Try it:
Below are lines of data, and only some are wanted. Please repeat exactly those from the line that has "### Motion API" through the line that has "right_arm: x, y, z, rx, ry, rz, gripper".

Data provided:

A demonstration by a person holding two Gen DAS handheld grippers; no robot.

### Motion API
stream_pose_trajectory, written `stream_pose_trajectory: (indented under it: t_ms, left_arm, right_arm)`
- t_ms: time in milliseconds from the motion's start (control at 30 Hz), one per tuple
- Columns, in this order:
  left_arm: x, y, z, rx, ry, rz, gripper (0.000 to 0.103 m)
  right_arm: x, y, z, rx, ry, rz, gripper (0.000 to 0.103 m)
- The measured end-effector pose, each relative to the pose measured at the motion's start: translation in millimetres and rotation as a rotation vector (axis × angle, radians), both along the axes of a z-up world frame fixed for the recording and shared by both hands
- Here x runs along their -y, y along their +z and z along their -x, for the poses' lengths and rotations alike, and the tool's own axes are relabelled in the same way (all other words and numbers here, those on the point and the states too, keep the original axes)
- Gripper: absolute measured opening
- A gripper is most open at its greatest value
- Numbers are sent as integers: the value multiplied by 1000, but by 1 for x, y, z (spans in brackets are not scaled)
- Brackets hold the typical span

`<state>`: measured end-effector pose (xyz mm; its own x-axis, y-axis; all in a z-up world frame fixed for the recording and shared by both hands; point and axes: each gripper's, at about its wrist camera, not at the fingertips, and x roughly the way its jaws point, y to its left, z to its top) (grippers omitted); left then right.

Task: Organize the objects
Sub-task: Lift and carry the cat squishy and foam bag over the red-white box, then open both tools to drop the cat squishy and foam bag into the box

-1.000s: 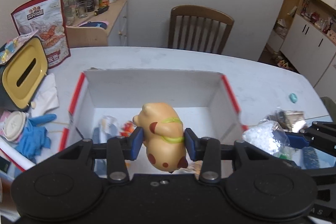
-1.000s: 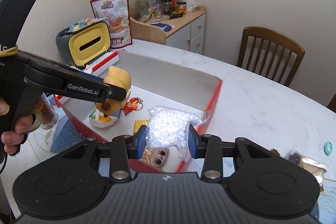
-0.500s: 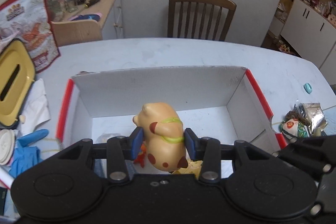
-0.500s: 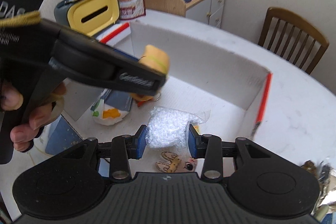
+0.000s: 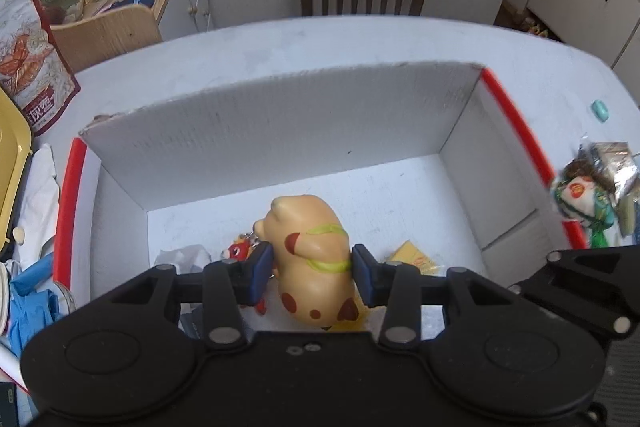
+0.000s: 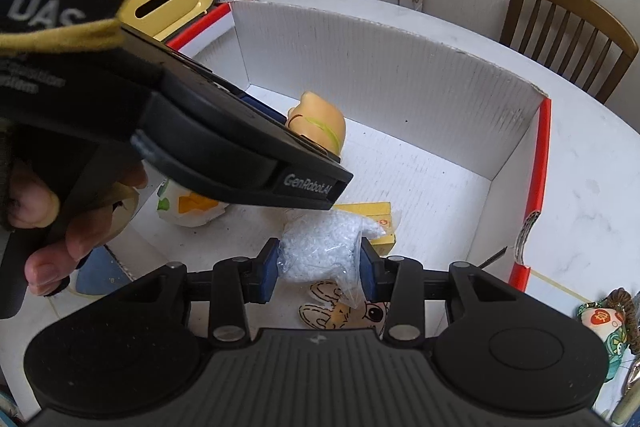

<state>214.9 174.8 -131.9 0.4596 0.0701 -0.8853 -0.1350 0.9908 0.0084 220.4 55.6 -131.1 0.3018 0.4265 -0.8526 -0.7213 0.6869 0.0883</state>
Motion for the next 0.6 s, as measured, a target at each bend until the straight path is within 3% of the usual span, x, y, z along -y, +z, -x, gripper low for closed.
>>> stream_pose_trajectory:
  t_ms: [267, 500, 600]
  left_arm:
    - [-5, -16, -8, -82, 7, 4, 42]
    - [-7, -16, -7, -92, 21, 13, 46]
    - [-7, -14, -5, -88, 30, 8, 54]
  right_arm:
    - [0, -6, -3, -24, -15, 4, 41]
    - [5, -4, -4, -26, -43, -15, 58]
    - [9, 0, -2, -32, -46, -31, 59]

Solution for this exercise:
### Motion API
stream_pose_trajectory, written `stream_pose_trajectory: (indented under it: t_ms, left_arm, right_arm)`
- t_ms: time in milliseconds from the motion's start (control at 30 Hz), one per tuple
- Columns, in this order:
  left_arm: x, y, z, rx, ry, rz, gripper (0.000 to 0.103 m)
  right_arm: x, y, z, rx, ry, rz, gripper (0.000 to 0.103 m)

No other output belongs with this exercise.